* **About this task**: Only the lines that include "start" should be copied from the data below.
---+---
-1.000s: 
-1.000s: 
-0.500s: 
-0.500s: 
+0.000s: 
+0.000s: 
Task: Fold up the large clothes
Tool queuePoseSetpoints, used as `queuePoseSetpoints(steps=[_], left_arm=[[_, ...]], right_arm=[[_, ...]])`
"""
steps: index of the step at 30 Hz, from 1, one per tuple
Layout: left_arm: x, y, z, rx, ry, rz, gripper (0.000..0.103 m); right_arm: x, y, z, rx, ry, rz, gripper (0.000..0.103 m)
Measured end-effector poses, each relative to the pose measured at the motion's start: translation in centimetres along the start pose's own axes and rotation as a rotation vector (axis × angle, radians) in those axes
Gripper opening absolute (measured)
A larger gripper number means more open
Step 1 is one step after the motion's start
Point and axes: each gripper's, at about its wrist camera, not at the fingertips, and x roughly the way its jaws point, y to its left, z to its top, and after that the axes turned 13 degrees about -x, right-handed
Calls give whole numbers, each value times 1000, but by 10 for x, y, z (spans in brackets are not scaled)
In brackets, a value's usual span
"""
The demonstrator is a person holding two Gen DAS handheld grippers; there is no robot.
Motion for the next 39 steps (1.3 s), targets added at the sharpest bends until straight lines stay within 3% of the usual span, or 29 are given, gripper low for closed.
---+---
* **Output**:
Measured end-effector poses, each relative to the pose measured at the motion's start: translation in centimetres along the start pose's own axes and rotation as a rotation vector (axis × angle, radians) in those axes
Step 1 is one step after the motion's start

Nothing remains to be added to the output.